Esse cara ficou me cozinhando por alguns dias nas conversas, dizendo que não queria nada de imediato. O perfil dele era bem específico: loiro de olhos verdes, magro de academia, um agroboy do Paraná, do tipo que gosta de um sertanejo — o legítimo "hétero top". Só que ninguém imagina que, entre quatro paredes, ele gosta mesmo é de uma rola. Esse é exatamente o tipo de perfil que eu mais curto: sigilo e discrição. Ele está por aqui em São Paulo até concluir o curso de medicina, e depois vai voltar para o Paraná.
Combinamos de nos encontrar no apartamento dele. Chegando lá, o clima foi diferente do que eu esperava: ele não avançou em mim de cara.
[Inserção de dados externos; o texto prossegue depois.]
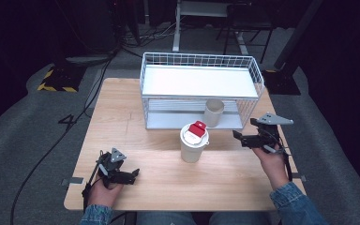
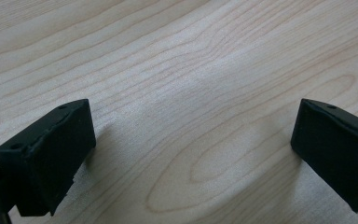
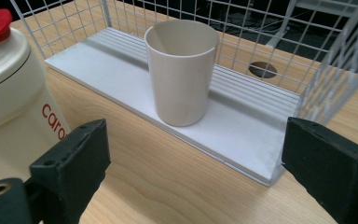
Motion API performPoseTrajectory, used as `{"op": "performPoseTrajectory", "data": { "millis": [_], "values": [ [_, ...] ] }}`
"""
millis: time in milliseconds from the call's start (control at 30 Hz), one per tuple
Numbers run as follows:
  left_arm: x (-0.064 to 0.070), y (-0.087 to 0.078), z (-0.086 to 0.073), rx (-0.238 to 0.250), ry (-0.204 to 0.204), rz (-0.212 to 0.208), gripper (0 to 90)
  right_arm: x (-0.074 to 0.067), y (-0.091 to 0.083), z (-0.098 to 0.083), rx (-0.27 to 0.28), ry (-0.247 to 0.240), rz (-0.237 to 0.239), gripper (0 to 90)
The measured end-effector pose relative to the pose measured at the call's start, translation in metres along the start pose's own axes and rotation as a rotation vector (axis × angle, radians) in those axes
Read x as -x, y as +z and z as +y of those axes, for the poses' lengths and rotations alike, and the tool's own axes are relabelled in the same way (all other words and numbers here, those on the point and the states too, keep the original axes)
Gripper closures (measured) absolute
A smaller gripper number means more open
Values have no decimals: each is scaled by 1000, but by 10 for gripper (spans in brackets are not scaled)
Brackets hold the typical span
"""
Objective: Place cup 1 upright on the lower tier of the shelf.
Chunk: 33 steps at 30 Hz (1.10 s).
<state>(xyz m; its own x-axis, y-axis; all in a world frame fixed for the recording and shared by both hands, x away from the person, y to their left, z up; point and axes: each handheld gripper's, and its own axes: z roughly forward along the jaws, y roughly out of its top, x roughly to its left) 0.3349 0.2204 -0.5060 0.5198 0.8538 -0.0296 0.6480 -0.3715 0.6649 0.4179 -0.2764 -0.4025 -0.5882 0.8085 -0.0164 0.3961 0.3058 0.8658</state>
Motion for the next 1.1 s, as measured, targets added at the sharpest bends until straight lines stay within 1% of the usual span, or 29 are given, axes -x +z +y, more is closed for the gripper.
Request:
{"op": "performPoseTrajectory", "data": {
  "millis": [100,133,200,233,267,400,567,633,667,700,733,767,833,867,900,933,967,1000,1033,1067,1100],
  "values": [
    [0,0,0,0,-2,3,5,1,-11,-4,-2,-1,2,81],
    [1,0,0,0,-1,6,7,2,-17,-7,-2,2,11,81],
    [1,0,0,0,-1,6,7,2,-19,-9,-3,1,16,82],
    [1,0,0,0,-1,6,7,3,-23,-12,-11,3,23,81],
    [1,0,0,0,-1,6,7,4,-28,-16,-11,0,19,82],
    [1,0,0,1,-3,6,7,5,-34,-23,-18,-8,11,82],
    [1,0,0,1,-3,6,7,9,-44,-35,-16,6,7,89],
    [1,0,0,0,-1,7,8,9,-45,-40,-19,10,6,120],
    [1,0,0,0,-2,7,8,10,-45,-46,-36,16,28,153],
    [1,0,0,1,-3,7,8,10,-45,-46,-36,16,28,153],
    [1,0,0,-1,-2,7,8,10,-46,-53,-58,20,26,152],
    [1,0,0,-1,-2,7,8,10,-46,-53,-58,20,26,152],
    [2,0,0,3,-7,9,8,10,-45,-62,-68,26,22,152],
    [2,0,0,4,-8,11,8,11,-43,-71,-92,39,18,151],
    [2,0,0,4,-9,12,8,11,-43,-71,-92,39,18,151],
    [2,0,0,4,-9,12,8,11,-41,-79,-120,43,4,151],
    [2,0,0,4,-9,12,8,11,-41,-79,-120,43,4,151],
    [2,0,0,4,-10,12,7,12,-39,-87,-141,61,-2,151],
    [2,0,0,4,-10,12,7,12,-39,-87,-141,61,-2,151],
    [2,0,0,5,-11,11,7,13,-38,-94,-148,73,-2,151],
    [2,0,0,5,-11,11,7,13,-38,-94,-148,73,-2,151]
  ]
}}
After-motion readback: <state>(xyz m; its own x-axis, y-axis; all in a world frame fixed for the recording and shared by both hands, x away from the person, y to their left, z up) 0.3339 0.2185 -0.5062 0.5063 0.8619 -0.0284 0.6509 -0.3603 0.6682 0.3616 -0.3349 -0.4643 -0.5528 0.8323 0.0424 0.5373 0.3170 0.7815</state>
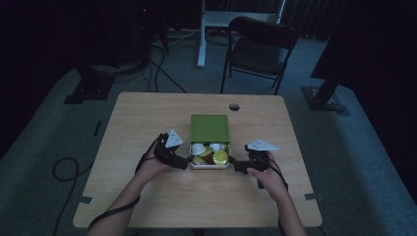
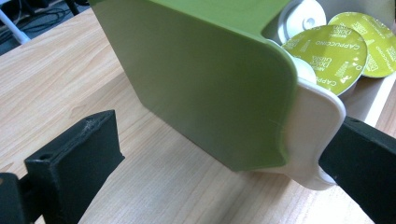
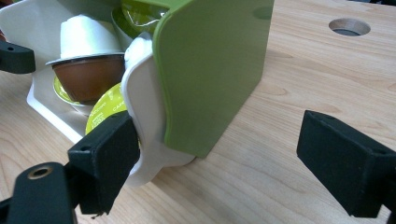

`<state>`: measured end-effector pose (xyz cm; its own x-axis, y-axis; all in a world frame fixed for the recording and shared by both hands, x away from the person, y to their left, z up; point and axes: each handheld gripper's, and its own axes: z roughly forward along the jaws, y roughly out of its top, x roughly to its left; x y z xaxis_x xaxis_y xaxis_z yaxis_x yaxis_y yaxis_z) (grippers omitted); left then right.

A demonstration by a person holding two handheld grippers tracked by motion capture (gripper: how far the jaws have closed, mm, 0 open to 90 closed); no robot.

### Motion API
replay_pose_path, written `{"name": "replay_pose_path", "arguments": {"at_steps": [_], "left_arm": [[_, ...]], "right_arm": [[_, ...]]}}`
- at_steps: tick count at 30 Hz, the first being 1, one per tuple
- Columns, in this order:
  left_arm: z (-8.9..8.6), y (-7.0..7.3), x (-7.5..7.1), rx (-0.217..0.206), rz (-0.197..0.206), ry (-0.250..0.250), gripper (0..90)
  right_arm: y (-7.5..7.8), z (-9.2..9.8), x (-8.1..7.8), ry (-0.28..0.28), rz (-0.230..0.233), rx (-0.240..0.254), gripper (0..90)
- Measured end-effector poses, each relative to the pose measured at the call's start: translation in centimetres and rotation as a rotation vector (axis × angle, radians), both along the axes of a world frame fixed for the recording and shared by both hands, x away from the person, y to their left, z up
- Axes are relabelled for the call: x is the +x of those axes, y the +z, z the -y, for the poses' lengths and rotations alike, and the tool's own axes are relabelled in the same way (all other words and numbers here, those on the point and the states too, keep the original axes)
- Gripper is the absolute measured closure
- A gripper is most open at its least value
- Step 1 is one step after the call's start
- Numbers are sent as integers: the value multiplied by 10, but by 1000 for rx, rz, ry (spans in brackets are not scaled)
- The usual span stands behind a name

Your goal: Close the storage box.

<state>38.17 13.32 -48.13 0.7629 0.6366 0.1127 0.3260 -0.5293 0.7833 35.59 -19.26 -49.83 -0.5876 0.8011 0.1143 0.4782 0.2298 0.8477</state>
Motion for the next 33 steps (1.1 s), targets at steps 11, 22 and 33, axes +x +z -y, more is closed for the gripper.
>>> {"name": "replay_pose_path", "arguments": {"at_steps": [11,22,33], "left_arm": [[1,1,9,9,3,11,4],[1,1,14,8,5,41,5],[0,2,8,-43,0,28,5]], "right_arm": [[-1,-1,8,-26,-4,13,125],[-1,-4,13,-71,-12,15,114],[-2,-6,9,-70,-5,10,127]]}}
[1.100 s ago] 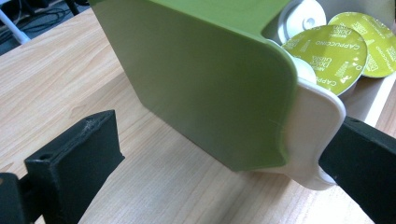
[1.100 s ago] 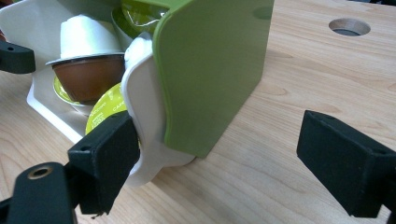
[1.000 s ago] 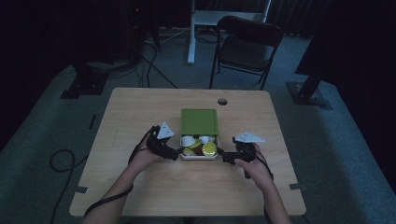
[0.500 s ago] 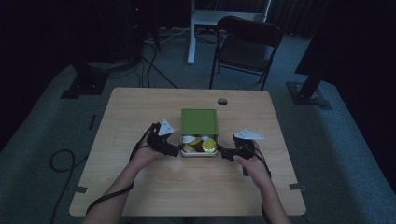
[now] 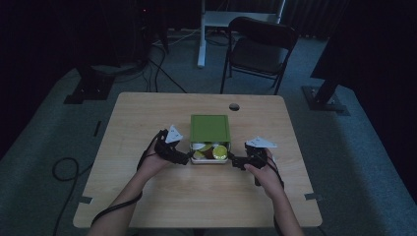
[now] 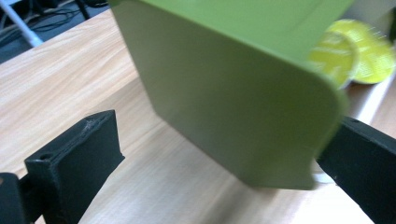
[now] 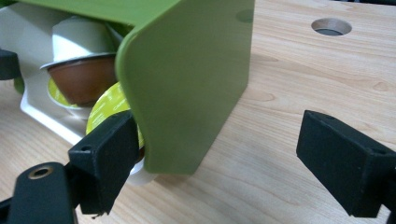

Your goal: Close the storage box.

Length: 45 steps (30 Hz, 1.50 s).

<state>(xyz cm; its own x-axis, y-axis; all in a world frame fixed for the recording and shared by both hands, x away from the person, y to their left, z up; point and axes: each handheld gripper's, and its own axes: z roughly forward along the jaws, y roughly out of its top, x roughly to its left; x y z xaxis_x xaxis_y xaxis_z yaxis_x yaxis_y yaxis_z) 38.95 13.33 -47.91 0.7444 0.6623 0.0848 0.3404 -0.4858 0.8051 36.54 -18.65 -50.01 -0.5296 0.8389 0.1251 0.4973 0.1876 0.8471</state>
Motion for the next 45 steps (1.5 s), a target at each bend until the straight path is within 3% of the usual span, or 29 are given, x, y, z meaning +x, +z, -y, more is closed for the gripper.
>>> {"name": "replay_pose_path", "arguments": {"at_steps": [12,19,31,45], "left_arm": [[-4,4,-17,-17,-24,-46,5],[-10,5,-26,-20,-22,-48,5],[-22,3,-37,-21,-32,-44,5],[-49,-11,-48,-17,-58,-14,5]], "right_arm": [[3,3,-10,-1,14,5,126],[4,10,-17,-10,18,9,124],[4,27,-28,-35,28,9,124],[-4,52,-43,-70,16,-11,124]]}}
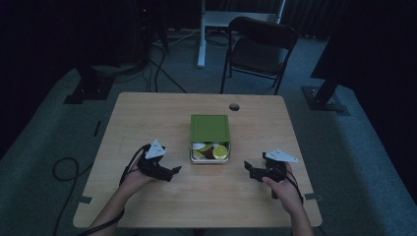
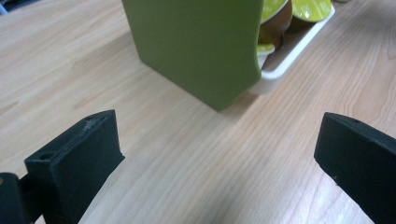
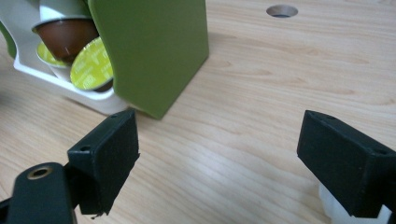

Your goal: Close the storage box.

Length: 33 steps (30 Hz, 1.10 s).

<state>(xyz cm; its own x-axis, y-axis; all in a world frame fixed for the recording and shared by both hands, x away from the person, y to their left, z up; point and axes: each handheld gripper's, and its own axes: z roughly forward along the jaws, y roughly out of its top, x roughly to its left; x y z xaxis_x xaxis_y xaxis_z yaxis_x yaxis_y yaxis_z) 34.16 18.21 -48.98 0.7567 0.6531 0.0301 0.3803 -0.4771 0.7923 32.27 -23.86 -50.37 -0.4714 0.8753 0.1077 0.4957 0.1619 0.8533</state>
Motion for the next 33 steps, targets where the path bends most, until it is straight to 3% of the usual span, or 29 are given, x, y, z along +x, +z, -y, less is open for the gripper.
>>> {"name": "replay_pose_path", "arguments": {"at_steps": [4,9,18,33], "left_arm": [[-6,-5,-6,19,-17,1,5],[-15,-11,-12,5,-37,11,5],[-29,-23,-19,17,-58,32,5],[-72,-45,-36,36,-104,144,5]], "right_arm": [[-3,7,-4,-5,-8,-6,124],[-8,16,-10,-19,-13,-4,124],[-16,35,-21,-57,-23,-6,125],[-36,62,-35,-136,-75,-45,124]]}}
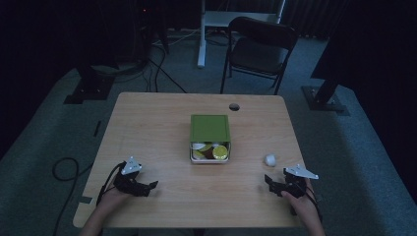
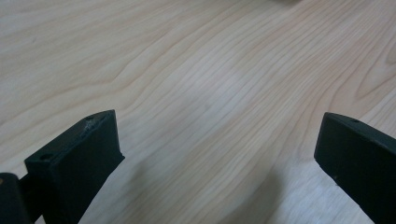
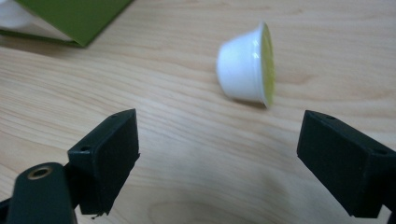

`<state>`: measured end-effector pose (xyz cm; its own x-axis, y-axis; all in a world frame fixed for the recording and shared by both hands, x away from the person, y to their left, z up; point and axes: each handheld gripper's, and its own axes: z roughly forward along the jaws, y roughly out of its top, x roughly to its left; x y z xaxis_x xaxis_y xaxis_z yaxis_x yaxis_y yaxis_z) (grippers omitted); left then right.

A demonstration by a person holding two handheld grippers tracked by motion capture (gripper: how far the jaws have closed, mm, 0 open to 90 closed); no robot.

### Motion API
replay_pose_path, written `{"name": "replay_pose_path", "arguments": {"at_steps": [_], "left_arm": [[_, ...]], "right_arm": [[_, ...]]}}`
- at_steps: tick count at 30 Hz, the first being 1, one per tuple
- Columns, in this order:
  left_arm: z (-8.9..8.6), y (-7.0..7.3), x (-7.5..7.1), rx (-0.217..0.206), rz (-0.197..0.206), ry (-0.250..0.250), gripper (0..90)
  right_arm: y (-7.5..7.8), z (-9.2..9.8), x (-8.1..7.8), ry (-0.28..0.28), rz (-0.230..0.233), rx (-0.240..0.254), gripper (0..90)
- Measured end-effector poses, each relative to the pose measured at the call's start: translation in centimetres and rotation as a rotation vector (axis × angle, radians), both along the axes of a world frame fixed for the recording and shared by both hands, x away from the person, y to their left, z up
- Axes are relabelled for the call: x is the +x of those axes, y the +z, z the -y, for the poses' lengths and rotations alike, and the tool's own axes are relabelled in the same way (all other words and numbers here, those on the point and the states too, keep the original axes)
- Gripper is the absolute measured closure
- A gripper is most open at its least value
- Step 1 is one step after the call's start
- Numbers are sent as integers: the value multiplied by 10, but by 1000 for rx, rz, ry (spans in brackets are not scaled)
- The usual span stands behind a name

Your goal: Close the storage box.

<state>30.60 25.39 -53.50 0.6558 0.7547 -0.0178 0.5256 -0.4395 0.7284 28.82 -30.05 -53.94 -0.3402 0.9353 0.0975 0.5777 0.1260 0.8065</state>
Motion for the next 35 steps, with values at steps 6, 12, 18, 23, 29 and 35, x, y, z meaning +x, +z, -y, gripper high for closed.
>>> {"name": "replay_pose_path", "arguments": {"at_steps": [6,12,18,23,29,35], "left_arm": [[-12,-3,-6,16,-18,52,5],[-24,-4,-14,45,-26,98,5],[-27,-7,-21,80,-9,138,5],[-25,-9,-22,106,-3,150,5],[-27,-11,-21,82,-14,155,4],[-28,-11,-19,68,-33,153,5]], "right_arm": [[-8,8,-1,-43,-35,-13,125],[-9,13,-1,-73,-53,-21,125],[-10,13,0,-87,-79,-29,126],[-11,12,1,-86,-100,-40,129],[-11,11,1,-86,-101,-52,128],[-11,7,2,-75,-100,-87,126]]}}
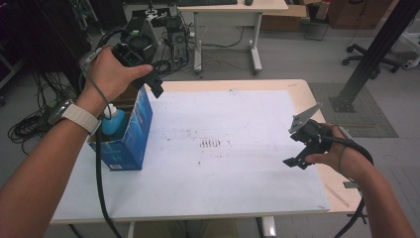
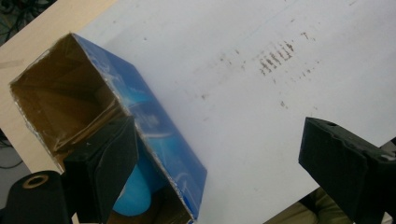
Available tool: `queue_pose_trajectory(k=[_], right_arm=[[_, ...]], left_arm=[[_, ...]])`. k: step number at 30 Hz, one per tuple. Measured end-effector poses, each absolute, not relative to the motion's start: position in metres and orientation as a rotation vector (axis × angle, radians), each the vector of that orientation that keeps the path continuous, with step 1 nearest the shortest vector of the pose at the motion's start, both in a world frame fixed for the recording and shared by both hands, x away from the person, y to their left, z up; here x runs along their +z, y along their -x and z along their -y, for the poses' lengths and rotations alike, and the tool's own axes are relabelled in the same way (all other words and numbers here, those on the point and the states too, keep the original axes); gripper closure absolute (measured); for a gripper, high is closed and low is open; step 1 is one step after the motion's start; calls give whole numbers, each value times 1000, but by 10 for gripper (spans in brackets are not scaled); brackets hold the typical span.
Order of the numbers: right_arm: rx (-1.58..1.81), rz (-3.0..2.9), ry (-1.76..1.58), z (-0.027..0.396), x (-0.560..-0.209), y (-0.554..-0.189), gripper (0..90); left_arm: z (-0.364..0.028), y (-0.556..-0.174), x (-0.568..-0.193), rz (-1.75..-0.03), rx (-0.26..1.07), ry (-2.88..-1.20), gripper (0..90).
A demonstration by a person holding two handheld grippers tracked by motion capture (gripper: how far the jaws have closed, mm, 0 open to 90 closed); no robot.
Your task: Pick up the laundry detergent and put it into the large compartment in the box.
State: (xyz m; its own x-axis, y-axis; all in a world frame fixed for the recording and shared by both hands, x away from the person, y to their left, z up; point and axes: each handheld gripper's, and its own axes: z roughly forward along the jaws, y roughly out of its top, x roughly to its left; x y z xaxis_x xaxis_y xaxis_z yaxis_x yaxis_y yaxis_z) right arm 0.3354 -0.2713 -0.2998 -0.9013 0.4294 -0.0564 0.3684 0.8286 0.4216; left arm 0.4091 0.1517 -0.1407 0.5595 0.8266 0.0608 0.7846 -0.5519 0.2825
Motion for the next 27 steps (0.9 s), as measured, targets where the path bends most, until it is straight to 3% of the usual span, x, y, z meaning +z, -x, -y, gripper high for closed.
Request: queue_pose_trajectory(k=[27], right_arm=[[621,-2860,-622,269,-296,-341,106]], left_arm=[[-100,-404,-148,-940,187,-2724,119]])
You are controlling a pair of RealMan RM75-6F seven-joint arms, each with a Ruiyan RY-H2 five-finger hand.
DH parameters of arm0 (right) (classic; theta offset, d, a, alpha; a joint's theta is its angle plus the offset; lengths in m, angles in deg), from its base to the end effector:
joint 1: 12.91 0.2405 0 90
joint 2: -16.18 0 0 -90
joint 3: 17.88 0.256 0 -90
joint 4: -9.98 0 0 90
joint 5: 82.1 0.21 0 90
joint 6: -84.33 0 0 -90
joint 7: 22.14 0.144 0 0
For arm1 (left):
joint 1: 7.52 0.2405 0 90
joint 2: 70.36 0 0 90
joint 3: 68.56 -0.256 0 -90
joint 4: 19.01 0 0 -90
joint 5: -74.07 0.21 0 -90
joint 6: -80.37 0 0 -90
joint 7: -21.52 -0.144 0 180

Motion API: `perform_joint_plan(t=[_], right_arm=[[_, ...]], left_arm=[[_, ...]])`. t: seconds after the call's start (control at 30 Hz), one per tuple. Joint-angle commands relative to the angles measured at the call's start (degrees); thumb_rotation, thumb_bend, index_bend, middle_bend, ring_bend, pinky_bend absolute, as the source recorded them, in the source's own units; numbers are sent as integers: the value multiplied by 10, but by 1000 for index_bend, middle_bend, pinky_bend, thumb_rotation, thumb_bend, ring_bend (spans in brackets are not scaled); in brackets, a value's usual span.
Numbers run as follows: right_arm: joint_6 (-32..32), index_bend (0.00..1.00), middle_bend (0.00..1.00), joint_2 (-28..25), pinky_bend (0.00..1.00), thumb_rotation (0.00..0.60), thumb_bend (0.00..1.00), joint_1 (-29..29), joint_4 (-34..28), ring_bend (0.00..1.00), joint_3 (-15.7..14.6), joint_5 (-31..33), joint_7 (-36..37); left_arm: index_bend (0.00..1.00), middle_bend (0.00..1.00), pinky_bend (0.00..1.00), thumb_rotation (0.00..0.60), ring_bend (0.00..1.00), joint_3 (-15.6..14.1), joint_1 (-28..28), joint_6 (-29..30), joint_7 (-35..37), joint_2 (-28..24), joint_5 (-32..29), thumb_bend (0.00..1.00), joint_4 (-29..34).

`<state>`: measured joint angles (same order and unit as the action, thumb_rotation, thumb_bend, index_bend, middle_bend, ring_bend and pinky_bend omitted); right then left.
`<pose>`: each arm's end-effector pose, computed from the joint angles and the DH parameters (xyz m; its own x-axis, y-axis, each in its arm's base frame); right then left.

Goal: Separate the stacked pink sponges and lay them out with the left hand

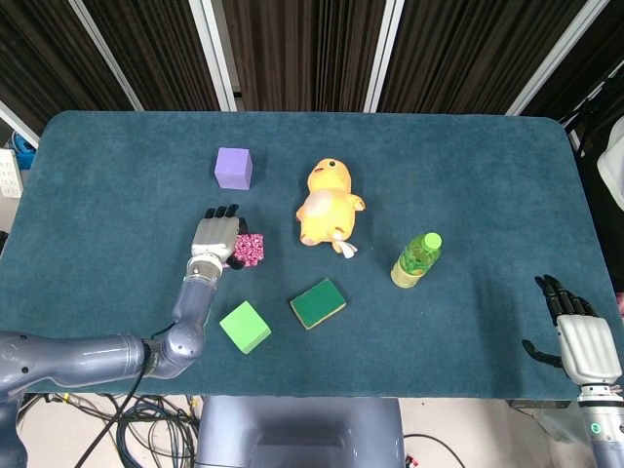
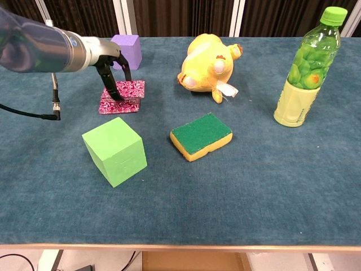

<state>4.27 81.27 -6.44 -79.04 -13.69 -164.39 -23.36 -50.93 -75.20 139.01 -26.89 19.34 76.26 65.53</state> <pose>-0.3273 -0.1954 0.1552 0.4411 -0.0521 0.8960 -0.8960 0.0322 0.4429 -0.0741 0.4093 -0.0151 0.4064 0.4447 0.7982 0.8935 -0.0108 -0.4489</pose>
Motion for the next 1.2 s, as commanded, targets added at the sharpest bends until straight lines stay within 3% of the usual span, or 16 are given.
perform_joint_plan(t=[0.03,0.67,1.2], right_arm=[[-1,4,63,0,217,600,187,0,0,158,0,0,1],[-8,4,63,-5,216,600,187,-4,1,158,1,-4,13],[-6,4,64,-4,217,600,187,-2,2,159,1,-4,11]], left_arm=[[500,122,0,600,0,8,-14,15,-17,2,-14,274,11],[498,122,0,600,0,49,-88,47,-101,69,-107,274,-14],[501,122,0,600,0,62,-93,49,-113,113,-93,274,-57]])
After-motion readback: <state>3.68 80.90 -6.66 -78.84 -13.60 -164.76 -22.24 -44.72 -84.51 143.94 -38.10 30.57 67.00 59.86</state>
Ficou de boa, conversando comigo no sofá, o que me fez pensar que ele não tinha me curtido. Papo vai, papo vem, até que de repente eu parei e mandei a real: "E aí, qual vai ser?"
Foi o gatilho. Ele já veio me beijando, e começamos a nos pegar e a tirar as roupas. Ficamos só de cueca, num tesão absurdo. O beijo encaixou perfeitamente. Eu passava a mão na raba dele — que, por sinal, era durinha, já que ele ia para a academia todos os dias. Fomos nos pegando cada vez mais forte, até que ele me levou para a cama.
Lá, ele começou a me chupar. Chupou bastante, até que, depois de um tempo, eu disse que queria comê-lo. Ele foi buscar a camisinha e o gel.
Ele disse que queria sentar. Encapei o pau e ele veio por cima. Foi uma das melhores sentadas que já recebi na vida; ele encaixou e já engatou um rebolado frenético, se movimentando demais.
Depois, mudei a posição: coloquei ele de frango assado, comecei a meter e a beijar a boca dele. Mudamos de novo, coloquei de ladinho, continuei metendo e segurando o pescoço dele, que estava totalmente entregue a mim.
Foi gostoso demais. Transamos em mais algumas posições, até que ele disse que queria gozar. Eu respondi: "Senta então, e pode gozar no meu peito". Ele começou a sentar com força e, de repente, gozou. Assim que vi ele gozando, não aguentei: meti fundo e gozei dentro dele também.